DIRECTIONS FOR THIS TASK: Look through the data below for the line with "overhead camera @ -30" and the line with "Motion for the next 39", then transcribe exactly from the first through the second, leaving out all pictures.

GIVEN INFORMATION:
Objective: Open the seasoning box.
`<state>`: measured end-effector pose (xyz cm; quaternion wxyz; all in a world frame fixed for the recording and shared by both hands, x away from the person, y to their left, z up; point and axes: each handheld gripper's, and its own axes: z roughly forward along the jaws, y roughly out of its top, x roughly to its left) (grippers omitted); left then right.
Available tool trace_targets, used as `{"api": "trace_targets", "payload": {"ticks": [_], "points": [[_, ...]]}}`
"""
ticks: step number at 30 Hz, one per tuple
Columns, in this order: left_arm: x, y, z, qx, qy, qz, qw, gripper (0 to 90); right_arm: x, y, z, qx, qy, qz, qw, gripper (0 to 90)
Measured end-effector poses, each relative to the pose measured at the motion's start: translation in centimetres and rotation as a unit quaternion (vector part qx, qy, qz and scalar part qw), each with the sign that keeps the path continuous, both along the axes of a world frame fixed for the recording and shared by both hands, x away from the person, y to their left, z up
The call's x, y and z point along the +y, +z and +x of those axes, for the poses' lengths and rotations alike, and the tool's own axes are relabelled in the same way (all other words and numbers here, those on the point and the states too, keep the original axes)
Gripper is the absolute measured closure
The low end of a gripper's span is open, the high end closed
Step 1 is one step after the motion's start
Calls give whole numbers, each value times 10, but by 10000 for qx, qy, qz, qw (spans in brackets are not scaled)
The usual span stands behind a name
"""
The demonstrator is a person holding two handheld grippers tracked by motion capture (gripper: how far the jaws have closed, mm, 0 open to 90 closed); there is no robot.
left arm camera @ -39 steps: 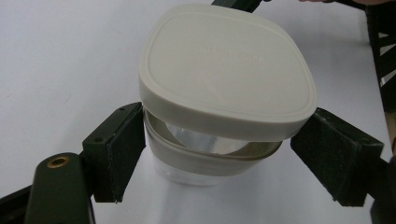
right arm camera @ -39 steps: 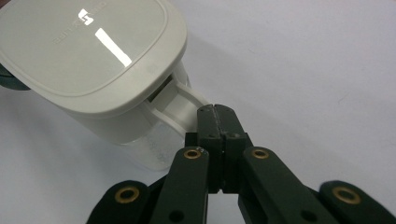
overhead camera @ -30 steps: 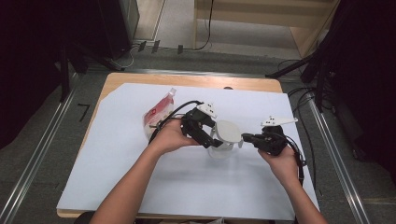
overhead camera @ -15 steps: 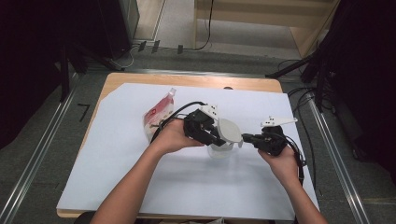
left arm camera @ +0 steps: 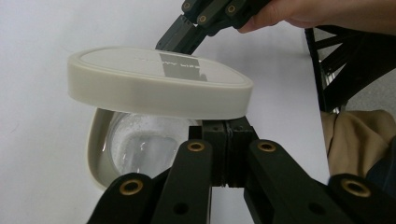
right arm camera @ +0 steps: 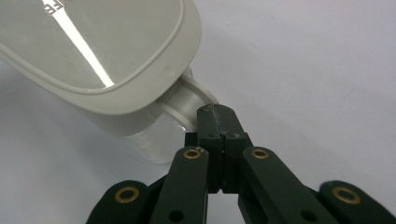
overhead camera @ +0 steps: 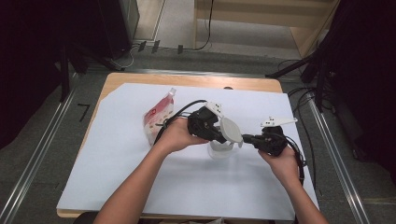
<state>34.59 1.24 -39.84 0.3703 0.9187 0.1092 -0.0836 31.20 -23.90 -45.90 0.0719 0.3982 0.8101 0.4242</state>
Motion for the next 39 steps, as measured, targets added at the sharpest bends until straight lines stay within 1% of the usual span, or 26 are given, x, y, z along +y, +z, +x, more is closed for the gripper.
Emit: {"api": "trace_targets", "payload": {"ticks": [2,3,6,8,9,13,14,15,17,19,21,22,24,25,26,29,30,32,34,37,39], "points": [[-4,1,0,27,-28,19,10000,900,0,0,0,10,-5,17,10000,900],[-5,2,0,-2,-37,41,10000,900,0,0,0,14,-13,34,10000,900],[-10,6,1,33,42,55,10000,900,-2,-1,1,56,-9,130,9999,900],[-11,8,3,41,45,72,10000,900,-2,0,0,75,-13,175,9998,900],[-13,10,4,92,68,78,9999,900,-3,0,-1,68,-21,179,9998,900],[-19,13,4,-2,65,115,9999,900,-4,0,-2,64,-13,238,9997,900],[-20,13,4,22,68,101,9999,900,-4,0,-2,62,-9,234,9997,900],[-21,13,5,1,55,101,9999,900,-4,0,-2,57,-1,237,9997,900],[-24,12,6,57,52,118,9999,900,-4,0,-3,44,-4,234,9997,900],[-26,11,6,26,85,122,9999,893,-5,1,-3,68,-15,252,9997,900],[-29,12,6,14,64,142,9999,876,-5,0,-4,60,-7,289,9996,900],[-30,13,6,-36,39,158,9999,876,-5,0,-4,49,0,292,9996,900],[-33,15,7,-27,55,121,9999,876,-5,0,-5,41,-10,297,9995,900],[-34,16,8,-25,97,63,9999,873,-5,1,-5,39,-6,301,9995,900],[-36,16,9,-14,47,73,10000,872,-5,1,-5,43,-6,303,9995,900],[-38,15,8,-14,86,98,9999,843,-6,1,-6,49,-6,319,9995,900],[-38,15,9,-51,118,176,9998,826,-6,0,-6,46,-3,323,9995,900],[-37,14,10,70,133,229,9996,797,-6,0,-6,50,-7,303,9995,890],[-35,15,10,48,136,205,9997,766,-6,0,-6,51,-19,310,9995,877],[-31,17,10,3,205,181,9996,716,-7,0,-7,25,-20,325,9995,848],[-28,19,8,-70,271,126,9995,683,-8,1,-8,-27,-22,327,9995,811]]}}
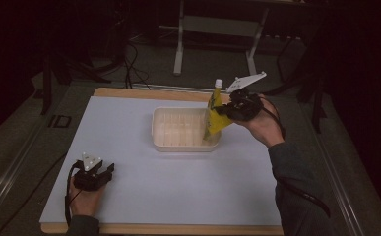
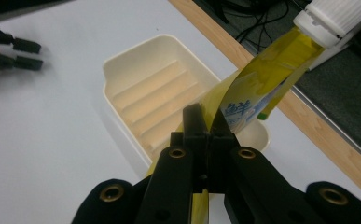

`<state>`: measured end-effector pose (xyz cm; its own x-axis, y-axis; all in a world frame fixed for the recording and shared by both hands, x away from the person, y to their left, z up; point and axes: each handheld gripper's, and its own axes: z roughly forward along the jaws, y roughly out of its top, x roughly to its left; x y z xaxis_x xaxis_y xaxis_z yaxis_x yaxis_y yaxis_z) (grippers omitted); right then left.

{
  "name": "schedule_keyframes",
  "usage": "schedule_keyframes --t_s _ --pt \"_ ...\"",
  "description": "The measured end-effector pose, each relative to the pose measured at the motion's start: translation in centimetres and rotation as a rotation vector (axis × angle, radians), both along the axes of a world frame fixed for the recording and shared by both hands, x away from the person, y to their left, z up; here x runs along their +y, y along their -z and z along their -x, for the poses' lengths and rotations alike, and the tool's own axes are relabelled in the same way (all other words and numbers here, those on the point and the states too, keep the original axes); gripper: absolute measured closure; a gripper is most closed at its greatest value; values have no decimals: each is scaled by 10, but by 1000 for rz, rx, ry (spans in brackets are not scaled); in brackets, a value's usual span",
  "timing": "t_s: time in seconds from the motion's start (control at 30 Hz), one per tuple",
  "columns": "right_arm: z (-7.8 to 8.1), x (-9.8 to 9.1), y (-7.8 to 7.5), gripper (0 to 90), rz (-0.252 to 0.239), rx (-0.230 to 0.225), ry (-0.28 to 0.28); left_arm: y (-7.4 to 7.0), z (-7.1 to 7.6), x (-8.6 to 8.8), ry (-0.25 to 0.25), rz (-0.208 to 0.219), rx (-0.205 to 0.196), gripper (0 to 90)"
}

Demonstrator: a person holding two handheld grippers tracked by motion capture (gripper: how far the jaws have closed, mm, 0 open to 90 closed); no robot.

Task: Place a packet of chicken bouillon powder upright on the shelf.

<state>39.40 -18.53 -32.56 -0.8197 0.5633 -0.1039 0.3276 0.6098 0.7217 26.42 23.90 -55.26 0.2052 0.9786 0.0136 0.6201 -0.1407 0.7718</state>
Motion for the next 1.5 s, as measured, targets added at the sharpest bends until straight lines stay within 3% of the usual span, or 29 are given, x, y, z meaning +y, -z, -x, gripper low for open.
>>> schedule_keyframes --t_s 0.3,0.6,1.2,1.5 --pt "2 7 10 900 17 2 -32 0 0 0 0 2 -2 531" --pt "-5 12 16 900 27 22 -11 0 0 0 0 3 -2 531" --pt "-24 13 26 897 -40 112 100 0 0 0 1 1 -2 529" --pt "-36 16 35 892 -59 134 191 0 0 0 1 1 -1 529"
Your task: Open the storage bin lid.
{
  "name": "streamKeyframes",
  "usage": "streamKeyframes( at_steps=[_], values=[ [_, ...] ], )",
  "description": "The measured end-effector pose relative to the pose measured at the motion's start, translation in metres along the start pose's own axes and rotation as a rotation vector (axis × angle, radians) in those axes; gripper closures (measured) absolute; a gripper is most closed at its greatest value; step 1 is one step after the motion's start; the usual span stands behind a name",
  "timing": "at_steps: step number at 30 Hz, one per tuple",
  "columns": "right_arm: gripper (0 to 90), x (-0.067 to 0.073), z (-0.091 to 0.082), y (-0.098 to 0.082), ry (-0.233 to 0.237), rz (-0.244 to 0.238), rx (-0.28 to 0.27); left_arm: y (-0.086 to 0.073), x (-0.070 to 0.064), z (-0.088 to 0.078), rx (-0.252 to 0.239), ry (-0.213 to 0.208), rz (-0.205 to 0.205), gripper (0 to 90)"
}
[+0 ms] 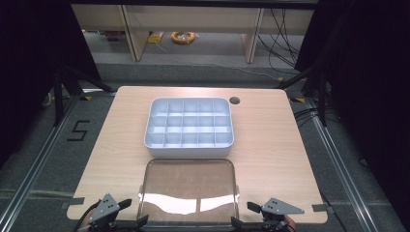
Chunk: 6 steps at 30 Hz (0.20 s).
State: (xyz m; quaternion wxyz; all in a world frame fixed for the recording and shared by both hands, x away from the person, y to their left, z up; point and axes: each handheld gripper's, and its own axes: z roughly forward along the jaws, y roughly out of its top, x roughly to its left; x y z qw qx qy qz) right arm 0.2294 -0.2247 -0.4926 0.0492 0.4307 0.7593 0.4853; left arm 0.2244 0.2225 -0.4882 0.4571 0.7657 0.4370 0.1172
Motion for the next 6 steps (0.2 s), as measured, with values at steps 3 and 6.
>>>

TASK SOLUTION:
overhead camera @ -30 steps: 
overhead camera @ -15 steps: 
left arm camera @ +0 steps: 
right arm camera @ +0 steps: 
overhead camera @ +0 steps: 
<state>34.59 1.24 -39.84 0.3703 0.9187 0.1092 -0.0836 31.20 -23.90 -45.90 0.0719 0.3982 0.8101 0.4242</state>
Motion for the next 39 steps, as measured, targets added at the sharpest bends until straight lines stay within 1% of the usual span, or 26 are given, x, y, z along +y, +z, +x, more is closed for the gripper.

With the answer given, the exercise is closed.